Redebeitrag von Reiner Moormann für die Ostermahnwache in Jülich am 14. April 2017

 

- Es gilt das gesprochene Wort –

 

Liebe Freundinnen und Freunde,

seit dem letzten Ostermarsch in Jülich vor 5 Jahren hat sich einiges zum Positiven verändert: Die ETC, vor der wir stehen, musste ihren Personalbestand halbieren – wegen der weltweiten AKW-Flaute gibt es nämlich keine Aufträge. Und das Forschungszentrum Jülich (FZJ) gibt endlich die abgewirtschaftete Entwicklung von Kugelhaufen-AKWs auf, viel zu spät, aber immerhin.

Trotzdem bleibt noch viel zu tun: Der Müll des erfolglosen und havarierten Jülicher Kugelhaufenreaktors AVR ist viel schlimmer als der anderer Reaktoren und soll daher mit Tricks und unter immensen Kosten in die USA exportiert werden. Dort soll er in einer militärischen Anlage aufgearbeitet werden: Unter Bedingungen, die in der EU aus Umweltschutzgründen längst nicht mehr zulässig wären.

Es ist aber noch nicht klar, ob die USA den Müll wirklich nehmen. Man scheint nämlich begriffen zu haben, um was für eine immense Belastung es sich dabei handelt und fordert daher vor einer Entscheidung erhebliche Vorleistungen, wie etwa Tests in einer noch zu errichtenden Pilotanlage.
In Jülich hat man sich in den vergangenen 20 Jahren darauf konzentriert und gewaltige Mittel dafür verschwendet, Kugelhaufenreaktoren nach Südafrika und China zu exportieren. Für die Entsorgung des eigenen Mülls blieb da nicht viel übrig, und so passt dieser Atommüll in die deutschen Entsorgungsbemühungen nicht hinein. Es müsste noch enorme Entwicklungsarbeit geleistet werden, um den Müll wenigstens auf den gleichen Stand wie den der üblichen Leichtwasserreaktoren zu bringen.

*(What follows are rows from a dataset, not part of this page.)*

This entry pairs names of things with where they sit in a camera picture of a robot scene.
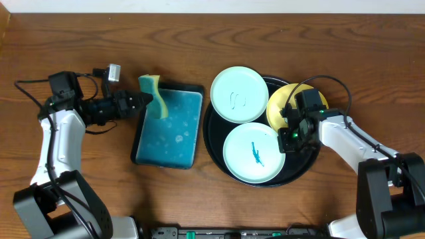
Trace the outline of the green yellow sponge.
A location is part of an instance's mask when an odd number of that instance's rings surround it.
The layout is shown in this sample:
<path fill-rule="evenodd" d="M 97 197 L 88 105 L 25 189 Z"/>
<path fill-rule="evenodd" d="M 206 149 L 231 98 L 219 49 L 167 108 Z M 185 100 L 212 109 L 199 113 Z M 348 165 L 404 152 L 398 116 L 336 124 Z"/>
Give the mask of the green yellow sponge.
<path fill-rule="evenodd" d="M 159 93 L 160 75 L 143 75 L 138 78 L 143 93 L 150 94 L 152 101 L 147 104 L 147 112 L 151 118 L 164 119 L 169 115 L 164 99 Z"/>

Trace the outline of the light blue plate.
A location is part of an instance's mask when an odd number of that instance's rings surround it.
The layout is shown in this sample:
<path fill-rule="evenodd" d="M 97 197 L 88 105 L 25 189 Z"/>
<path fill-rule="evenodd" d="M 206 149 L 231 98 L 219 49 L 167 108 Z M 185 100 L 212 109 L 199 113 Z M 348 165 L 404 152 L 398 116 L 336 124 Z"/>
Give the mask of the light blue plate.
<path fill-rule="evenodd" d="M 286 159 L 278 147 L 278 134 L 256 122 L 235 127 L 224 140 L 222 156 L 230 173 L 250 184 L 271 181 L 284 168 Z"/>

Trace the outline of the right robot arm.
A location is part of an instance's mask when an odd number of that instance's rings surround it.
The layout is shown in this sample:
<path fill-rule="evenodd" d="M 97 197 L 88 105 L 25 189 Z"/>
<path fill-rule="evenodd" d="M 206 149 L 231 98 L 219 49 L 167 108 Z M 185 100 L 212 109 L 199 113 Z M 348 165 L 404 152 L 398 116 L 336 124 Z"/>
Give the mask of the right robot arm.
<path fill-rule="evenodd" d="M 281 110 L 281 152 L 323 145 L 357 174 L 355 214 L 328 225 L 332 238 L 400 238 L 424 231 L 424 161 L 401 154 L 358 128 L 341 110 L 314 104 Z"/>

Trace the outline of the yellow plate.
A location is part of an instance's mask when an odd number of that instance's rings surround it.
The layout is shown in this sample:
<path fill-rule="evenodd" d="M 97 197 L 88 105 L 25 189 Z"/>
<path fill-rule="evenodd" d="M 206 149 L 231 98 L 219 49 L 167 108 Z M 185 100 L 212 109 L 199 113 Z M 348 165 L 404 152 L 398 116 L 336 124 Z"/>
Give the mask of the yellow plate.
<path fill-rule="evenodd" d="M 268 101 L 268 104 L 266 107 L 266 117 L 270 127 L 276 132 L 281 127 L 288 127 L 288 124 L 285 122 L 284 118 L 281 116 L 280 111 L 284 108 L 289 94 L 296 86 L 297 84 L 288 84 L 288 85 L 282 86 L 281 88 L 279 88 L 272 94 L 272 96 L 270 97 Z M 294 99 L 295 95 L 303 90 L 309 90 L 309 89 L 313 89 L 313 87 L 307 84 L 302 84 L 296 89 L 296 91 L 293 93 L 289 101 L 292 108 L 296 109 L 296 102 Z M 327 103 L 327 100 L 325 99 L 324 95 L 321 92 L 319 92 L 319 95 L 323 104 L 326 106 L 327 109 L 329 109 L 329 104 Z"/>

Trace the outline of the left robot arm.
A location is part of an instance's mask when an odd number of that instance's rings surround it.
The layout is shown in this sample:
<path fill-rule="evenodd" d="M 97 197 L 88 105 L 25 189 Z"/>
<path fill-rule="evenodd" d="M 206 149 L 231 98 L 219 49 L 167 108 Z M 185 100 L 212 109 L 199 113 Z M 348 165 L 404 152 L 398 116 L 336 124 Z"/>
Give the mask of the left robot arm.
<path fill-rule="evenodd" d="M 139 238 L 130 216 L 111 216 L 81 174 L 82 141 L 89 125 L 130 118 L 153 99 L 151 94 L 118 90 L 84 99 L 79 74 L 50 75 L 52 96 L 37 102 L 42 149 L 29 187 L 17 191 L 13 206 L 31 238 Z"/>

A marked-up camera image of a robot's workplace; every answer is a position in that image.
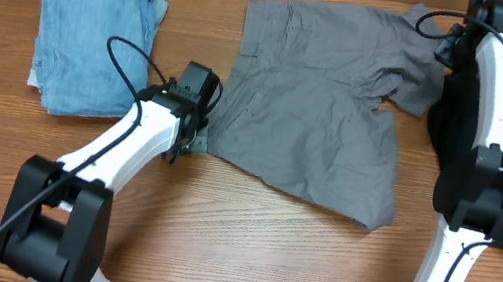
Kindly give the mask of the grey shorts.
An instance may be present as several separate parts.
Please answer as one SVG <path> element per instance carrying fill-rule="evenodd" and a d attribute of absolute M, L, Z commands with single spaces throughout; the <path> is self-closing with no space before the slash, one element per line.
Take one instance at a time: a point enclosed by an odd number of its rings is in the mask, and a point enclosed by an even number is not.
<path fill-rule="evenodd" d="M 427 7 L 254 0 L 208 151 L 372 232 L 395 216 L 395 118 L 441 98 L 439 27 Z"/>

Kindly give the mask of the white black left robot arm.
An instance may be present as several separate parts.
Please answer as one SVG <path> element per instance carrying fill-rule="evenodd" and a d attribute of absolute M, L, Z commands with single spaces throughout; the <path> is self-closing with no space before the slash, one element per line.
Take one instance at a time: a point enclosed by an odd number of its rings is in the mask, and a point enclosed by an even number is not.
<path fill-rule="evenodd" d="M 112 282 L 101 264 L 115 195 L 152 159 L 192 146 L 213 108 L 176 90 L 134 97 L 85 147 L 22 164 L 0 222 L 0 263 L 28 282 Z"/>

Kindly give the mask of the folded blue denim jeans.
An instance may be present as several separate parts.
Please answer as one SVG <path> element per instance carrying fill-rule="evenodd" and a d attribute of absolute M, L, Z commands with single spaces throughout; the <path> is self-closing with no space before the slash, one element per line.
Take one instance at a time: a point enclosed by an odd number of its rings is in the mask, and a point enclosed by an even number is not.
<path fill-rule="evenodd" d="M 147 87 L 165 0 L 41 0 L 28 84 L 58 116 L 120 117 L 133 96 L 108 50 L 137 91 Z"/>

Wir fordern mit Nachdruck, dass man in Jülich endlich die Verantwortung für die eigenen Hinterlassenschaften übernimmt. Das gilt auch für die Zwischenlagerung des Mülls: Das 1993 in Betrieb gegangene Jülicher Castorenlager war als völlig unzureichendes Billiglager konzipiert, hat seine Genehmigung daher schon 2013 verloren und seit 2014 gibt es sogar eine Räumungsanordnung; das scheint Jülich ganz recht zu sein, denn man will den Müll nach Ahaus loswerden - als Zwischenstation, bevor er in die USA verschoben wird. Echte Bemühungen um eine Lösung der Jülicher Zwischenlagerproblematik hat es nicht gegeben, sowohl die temporäre Verlängerung des aktuellen Jülicher Lagers, als auch der Neubau eines modernen Lagers in Jülich wurden meinem Eindruck nach gezielt hintertrieben. Dabei ist Zwischenlagerung und Konditionierung des gesamten Mülls aus Kugelhaufenreaktoren in Jülicher Anlagen der einzig akzeptable Weg. Das gilt mittelfristig auch für die in Ahaus befindlichen 305 Castoren aus dem Hammer ThoriumHochTemperaturReaktor.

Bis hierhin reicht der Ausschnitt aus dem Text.